• ACTION ITEM: Pictures stay out of the copy. Retype exactly the lines below from the one with "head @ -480" through the one with "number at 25".

[SUPPLIED RECORDS — start]

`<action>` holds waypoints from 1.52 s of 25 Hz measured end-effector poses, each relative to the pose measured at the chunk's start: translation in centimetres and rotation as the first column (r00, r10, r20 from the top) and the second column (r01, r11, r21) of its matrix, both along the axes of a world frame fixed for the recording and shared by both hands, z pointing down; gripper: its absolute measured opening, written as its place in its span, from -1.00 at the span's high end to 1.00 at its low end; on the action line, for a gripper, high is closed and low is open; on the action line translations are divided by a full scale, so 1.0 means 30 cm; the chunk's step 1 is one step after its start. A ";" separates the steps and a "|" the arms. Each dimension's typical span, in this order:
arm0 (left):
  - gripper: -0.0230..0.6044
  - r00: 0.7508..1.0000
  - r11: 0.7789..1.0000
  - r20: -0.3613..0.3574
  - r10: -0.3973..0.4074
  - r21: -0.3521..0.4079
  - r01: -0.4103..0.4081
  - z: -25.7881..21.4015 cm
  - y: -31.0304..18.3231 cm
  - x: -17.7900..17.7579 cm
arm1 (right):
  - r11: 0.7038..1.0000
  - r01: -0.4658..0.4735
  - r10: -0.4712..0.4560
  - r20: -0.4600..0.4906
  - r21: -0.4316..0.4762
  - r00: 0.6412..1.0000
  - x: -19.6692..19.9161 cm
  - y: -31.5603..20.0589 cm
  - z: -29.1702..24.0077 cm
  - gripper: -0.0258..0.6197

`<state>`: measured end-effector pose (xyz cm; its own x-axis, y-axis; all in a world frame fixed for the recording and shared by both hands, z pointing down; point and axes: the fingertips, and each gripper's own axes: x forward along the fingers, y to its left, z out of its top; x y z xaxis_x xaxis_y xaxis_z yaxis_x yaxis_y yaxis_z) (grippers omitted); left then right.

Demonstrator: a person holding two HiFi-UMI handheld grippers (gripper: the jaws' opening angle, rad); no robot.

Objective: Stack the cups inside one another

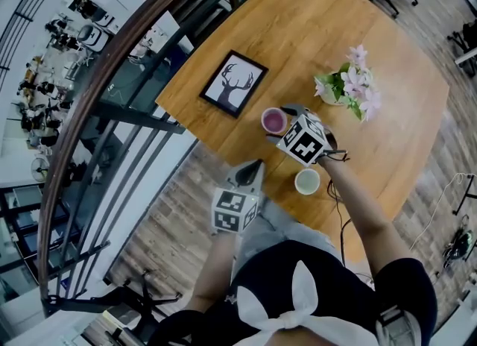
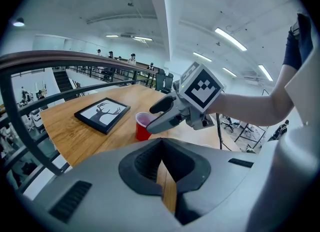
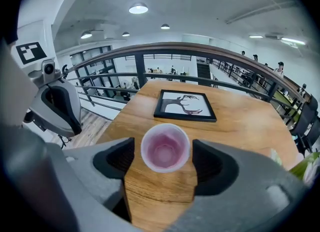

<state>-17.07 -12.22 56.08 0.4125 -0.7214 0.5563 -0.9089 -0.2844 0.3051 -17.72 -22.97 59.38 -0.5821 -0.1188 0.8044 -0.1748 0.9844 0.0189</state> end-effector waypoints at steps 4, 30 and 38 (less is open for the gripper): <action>0.88 1.000 1.000 -0.001 0.002 -0.005 -0.002 0.013 -0.005 -0.014 | 1.000 0.001 -0.001 -0.008 0.000 1.000 -0.010 -0.005 0.022 -0.20; 0.88 1.000 1.000 0.002 -0.014 0.015 0.014 -0.009 0.006 -0.016 | 0.997 0.026 -0.026 -0.006 0.076 1.000 0.013 -0.001 -0.066 -0.06; 0.88 0.999 0.998 0.014 -0.036 0.050 0.035 -0.061 0.011 -0.036 | 0.990 0.030 -0.036 0.047 0.136 0.998 0.016 0.016 -0.204 -0.06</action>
<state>-18.16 -11.89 54.25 0.3777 -0.7621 0.5259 -0.9232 -0.2660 0.2774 -17.25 -22.49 53.24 -0.6262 -0.2043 0.7524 -0.1464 0.9787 0.1439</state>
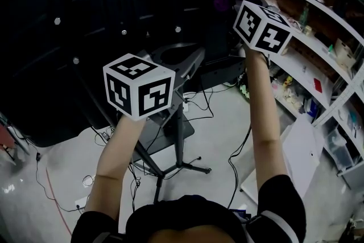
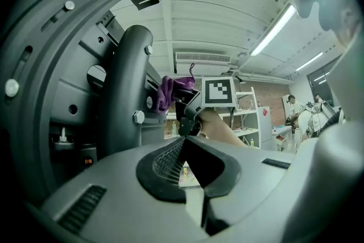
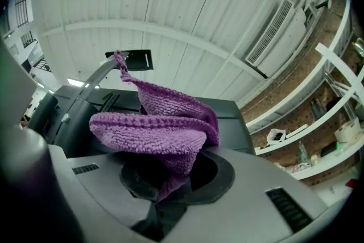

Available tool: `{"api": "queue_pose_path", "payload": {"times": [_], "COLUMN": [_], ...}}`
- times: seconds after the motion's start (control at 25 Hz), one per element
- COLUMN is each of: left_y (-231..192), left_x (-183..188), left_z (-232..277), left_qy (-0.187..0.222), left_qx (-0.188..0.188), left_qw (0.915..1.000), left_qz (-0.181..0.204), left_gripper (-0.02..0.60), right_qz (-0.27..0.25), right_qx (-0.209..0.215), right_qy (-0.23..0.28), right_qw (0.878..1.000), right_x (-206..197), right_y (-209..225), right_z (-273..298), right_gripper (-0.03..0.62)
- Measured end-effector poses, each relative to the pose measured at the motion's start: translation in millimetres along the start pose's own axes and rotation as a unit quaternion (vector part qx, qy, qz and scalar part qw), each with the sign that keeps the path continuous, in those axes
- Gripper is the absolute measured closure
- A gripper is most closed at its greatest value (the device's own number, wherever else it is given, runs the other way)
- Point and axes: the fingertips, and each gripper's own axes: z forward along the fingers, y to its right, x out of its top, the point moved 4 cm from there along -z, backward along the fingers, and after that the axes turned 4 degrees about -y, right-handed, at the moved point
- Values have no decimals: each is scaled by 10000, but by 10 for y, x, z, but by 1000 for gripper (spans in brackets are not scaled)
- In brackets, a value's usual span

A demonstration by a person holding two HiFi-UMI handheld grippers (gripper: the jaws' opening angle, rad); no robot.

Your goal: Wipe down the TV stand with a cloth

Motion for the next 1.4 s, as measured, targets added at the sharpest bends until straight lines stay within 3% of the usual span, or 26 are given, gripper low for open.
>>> {"api": "queue_pose_path", "payload": {"times": [0.44, 0.72, 0.88, 1.08, 1.4], "left_y": [5, 32, 93, 160, 116], "left_x": [-44, -52, -50, -72, -136], "left_z": [-22, -36, -54, -100, -286], "left_qy": [-92, -75, -42, -9, -35], "left_qx": [40, 12, -15, -14, 197], "left_qw": [9999, 10000, 10000, 10000, 9998], "left_qz": [58, 63, 76, 97, 75], "left_gripper": [575, 575, 575, 575, 575], "right_qz": [278, 422, 497, 620, 504], "right_qx": [-822, -952, -612, 193, 1274], "right_qy": [-132, -121, 99, 261, -279], "right_qw": [9961, 9945, 9968, 9975, 9902], "right_x": [-182, -222, -90, 40, -231], "right_y": [644, 725, 530, 89, -673], "right_z": [-33, -197, -420, -597, -419], "right_gripper": [530, 530, 530, 530, 530]}}
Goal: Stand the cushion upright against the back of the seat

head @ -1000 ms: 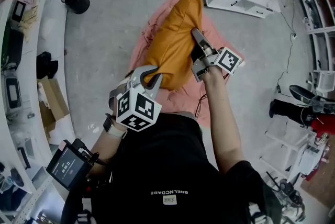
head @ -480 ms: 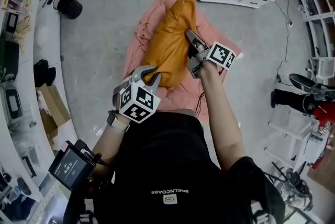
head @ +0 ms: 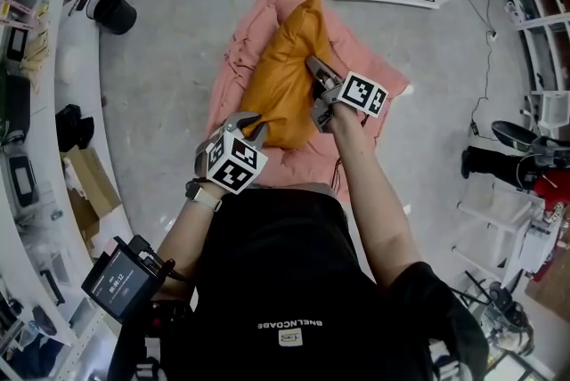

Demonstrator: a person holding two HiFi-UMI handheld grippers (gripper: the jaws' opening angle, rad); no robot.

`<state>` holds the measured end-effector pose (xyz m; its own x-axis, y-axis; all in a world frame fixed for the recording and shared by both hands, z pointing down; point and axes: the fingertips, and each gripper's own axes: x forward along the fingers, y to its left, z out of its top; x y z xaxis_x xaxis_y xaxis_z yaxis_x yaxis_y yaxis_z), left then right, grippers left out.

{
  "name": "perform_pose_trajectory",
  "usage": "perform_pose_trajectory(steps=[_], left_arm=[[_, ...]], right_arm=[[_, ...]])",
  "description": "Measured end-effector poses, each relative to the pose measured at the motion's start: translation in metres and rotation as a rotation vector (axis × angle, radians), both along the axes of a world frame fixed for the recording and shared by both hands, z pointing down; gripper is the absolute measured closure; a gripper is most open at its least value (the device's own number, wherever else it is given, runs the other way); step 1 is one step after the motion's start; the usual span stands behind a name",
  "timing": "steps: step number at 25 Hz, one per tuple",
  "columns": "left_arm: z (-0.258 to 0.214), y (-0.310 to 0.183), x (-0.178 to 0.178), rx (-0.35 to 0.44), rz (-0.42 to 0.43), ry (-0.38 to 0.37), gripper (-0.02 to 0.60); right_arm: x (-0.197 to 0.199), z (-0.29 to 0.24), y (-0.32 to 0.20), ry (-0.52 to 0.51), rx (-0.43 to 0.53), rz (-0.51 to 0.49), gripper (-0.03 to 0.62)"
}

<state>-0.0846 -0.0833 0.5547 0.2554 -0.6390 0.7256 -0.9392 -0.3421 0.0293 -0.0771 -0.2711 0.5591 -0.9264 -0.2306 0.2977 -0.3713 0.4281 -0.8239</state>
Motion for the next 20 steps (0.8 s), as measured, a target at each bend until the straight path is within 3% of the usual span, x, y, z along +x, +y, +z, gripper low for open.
perform_pose_trajectory(steps=[9,20], left_arm=[[0.023,0.002,0.001,-0.039,-0.005,-0.002,0.522],[0.043,0.001,0.007,-0.086,0.024,0.058,0.522]], right_arm=[[0.002,0.012,0.004,0.024,0.021,-0.008,0.54],[0.013,0.025,0.005,0.03,0.018,0.044,0.54]])
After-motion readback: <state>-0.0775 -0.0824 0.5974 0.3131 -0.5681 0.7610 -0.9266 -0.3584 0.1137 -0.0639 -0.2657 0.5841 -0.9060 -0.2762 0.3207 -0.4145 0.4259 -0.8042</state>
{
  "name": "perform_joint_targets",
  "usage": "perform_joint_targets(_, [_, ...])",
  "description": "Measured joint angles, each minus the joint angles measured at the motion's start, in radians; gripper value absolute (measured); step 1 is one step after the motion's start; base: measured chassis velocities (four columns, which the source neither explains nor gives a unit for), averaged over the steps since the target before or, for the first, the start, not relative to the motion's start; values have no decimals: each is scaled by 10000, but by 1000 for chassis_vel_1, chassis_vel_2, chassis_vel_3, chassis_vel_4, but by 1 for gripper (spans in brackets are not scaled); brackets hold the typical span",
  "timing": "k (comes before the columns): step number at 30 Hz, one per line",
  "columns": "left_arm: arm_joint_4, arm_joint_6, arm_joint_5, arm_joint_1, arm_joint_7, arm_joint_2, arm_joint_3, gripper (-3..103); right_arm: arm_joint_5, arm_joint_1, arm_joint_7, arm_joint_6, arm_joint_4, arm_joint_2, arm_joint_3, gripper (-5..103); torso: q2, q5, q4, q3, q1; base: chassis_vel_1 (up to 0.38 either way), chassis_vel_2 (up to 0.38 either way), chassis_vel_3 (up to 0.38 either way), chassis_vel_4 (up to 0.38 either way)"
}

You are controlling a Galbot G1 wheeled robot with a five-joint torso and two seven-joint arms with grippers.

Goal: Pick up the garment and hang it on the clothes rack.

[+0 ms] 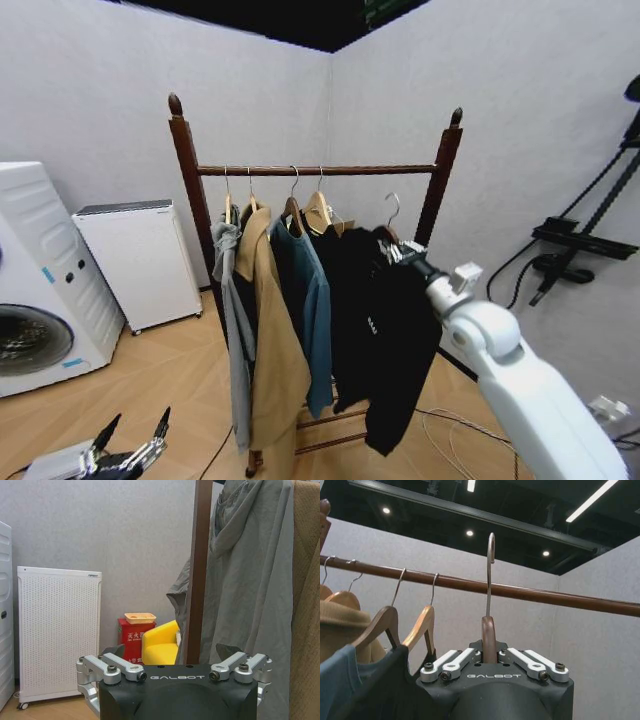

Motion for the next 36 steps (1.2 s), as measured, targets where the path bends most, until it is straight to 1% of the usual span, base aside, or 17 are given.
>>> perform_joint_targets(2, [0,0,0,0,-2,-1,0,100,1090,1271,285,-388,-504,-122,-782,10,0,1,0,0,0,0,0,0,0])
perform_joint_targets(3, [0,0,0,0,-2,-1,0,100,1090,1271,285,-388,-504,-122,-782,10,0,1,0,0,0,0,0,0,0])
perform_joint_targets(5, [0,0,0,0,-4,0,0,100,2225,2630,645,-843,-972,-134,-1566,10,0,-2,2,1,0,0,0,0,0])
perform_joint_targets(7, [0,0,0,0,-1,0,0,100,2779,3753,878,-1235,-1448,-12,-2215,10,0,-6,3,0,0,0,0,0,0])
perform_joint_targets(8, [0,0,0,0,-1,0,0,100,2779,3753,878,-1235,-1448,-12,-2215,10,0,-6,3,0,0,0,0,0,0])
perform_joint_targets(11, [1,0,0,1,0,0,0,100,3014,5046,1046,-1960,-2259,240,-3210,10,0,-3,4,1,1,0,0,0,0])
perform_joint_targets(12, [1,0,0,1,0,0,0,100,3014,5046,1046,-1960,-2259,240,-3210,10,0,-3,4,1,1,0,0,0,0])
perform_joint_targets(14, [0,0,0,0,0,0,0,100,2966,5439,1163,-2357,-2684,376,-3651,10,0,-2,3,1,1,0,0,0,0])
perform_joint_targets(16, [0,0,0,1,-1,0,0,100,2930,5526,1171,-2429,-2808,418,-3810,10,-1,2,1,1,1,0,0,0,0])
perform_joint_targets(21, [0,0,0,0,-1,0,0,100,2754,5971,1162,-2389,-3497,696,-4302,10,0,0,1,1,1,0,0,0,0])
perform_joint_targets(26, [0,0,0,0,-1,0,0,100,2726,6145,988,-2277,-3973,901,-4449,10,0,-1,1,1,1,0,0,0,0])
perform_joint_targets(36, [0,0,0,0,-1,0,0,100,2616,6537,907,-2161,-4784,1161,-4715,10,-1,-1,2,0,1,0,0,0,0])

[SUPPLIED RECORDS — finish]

• RESULT OF THIS EXERCISE:
head @ -480 ms: 
head @ +0 ms: 

Demonstrator: a person holding two HiFi-UMI handheld grippers (gripper: the jaws' opening angle, rad); no robot.

`<state>` holds the measured end-effector pose (xyz m; its own x-axis, y-axis; all in a world frame fixed for the recording and shared by both hands, z pointing down; point and axes: the fingertips, and each gripper's own axes: x forward along the fingers, y to its left, z out of its top; x y z xaxis_x xaxis_y xaxis_z yaxis_x yaxis_y yaxis_z), left then right, grippers left out.

{
  "name": "perform_pose_trajectory",
  "usage": "perform_pose_trajectory(steps=[_], left_arm=[[_, ...]], right_arm=[[_, ...]])",
  "description": "Measured end-effector poses, each relative to the pose measured at the motion's start: translation in metres and rotation as a rotation vector (axis × angle, radians), both along the axes of a world frame fixed for the recording and shared by both hands, z pointing down; gripper is the absolute measured closure; a gripper is most open at its least value (the device's own number, wherever else it is given, runs the other way); step 1 is one step after the motion's start; the usual span stands behind a name",
  "timing": "steps: step number at 25 Hz, one per tuple",

No more work is needed on this answer.